### What to work on
Across the entries below, count the lines that contain the word "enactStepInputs" and reply with that number only.

Stored items from a collection:

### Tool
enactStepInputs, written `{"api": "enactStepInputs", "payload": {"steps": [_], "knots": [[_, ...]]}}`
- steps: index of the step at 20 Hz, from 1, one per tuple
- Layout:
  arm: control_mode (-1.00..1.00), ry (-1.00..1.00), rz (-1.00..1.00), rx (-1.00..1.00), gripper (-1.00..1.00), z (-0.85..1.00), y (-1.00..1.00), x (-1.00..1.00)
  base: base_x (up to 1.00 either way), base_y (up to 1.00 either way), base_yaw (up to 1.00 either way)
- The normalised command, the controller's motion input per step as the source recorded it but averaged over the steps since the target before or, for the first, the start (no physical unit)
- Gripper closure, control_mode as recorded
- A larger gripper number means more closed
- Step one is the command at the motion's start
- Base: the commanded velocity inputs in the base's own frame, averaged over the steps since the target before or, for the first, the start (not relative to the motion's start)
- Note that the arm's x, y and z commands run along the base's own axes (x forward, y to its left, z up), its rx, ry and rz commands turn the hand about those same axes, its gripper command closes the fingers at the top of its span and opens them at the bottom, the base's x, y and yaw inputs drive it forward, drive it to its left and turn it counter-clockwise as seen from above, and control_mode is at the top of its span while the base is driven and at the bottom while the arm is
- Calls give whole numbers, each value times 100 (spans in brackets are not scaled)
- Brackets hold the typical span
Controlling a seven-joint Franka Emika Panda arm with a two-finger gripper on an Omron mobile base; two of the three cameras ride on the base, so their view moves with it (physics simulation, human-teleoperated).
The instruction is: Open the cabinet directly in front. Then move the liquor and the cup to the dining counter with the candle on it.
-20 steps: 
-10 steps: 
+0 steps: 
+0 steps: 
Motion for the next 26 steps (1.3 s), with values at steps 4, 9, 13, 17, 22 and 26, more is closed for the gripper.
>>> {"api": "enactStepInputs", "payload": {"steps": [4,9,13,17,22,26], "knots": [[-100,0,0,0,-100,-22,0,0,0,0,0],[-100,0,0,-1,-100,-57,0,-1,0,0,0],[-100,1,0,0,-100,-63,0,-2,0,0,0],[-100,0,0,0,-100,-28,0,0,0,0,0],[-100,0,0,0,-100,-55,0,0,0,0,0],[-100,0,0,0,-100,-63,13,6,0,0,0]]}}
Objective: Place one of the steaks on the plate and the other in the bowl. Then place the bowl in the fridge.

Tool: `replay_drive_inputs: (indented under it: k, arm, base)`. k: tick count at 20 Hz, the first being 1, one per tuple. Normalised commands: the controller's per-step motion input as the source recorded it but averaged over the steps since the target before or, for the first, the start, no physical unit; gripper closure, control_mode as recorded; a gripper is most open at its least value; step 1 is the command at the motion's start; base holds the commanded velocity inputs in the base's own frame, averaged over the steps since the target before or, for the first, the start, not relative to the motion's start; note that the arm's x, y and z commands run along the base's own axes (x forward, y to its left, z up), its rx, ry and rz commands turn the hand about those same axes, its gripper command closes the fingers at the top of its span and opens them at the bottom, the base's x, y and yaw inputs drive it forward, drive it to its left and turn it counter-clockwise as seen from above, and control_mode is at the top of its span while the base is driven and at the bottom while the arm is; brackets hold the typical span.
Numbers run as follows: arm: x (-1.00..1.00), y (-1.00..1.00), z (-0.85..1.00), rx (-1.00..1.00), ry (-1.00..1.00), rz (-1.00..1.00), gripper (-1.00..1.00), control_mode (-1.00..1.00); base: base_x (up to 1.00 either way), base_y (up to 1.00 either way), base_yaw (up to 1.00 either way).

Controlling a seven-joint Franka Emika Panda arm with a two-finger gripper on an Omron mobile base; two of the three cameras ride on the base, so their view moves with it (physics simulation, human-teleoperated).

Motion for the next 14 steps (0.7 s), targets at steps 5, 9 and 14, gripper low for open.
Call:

### Answer to this exercise
2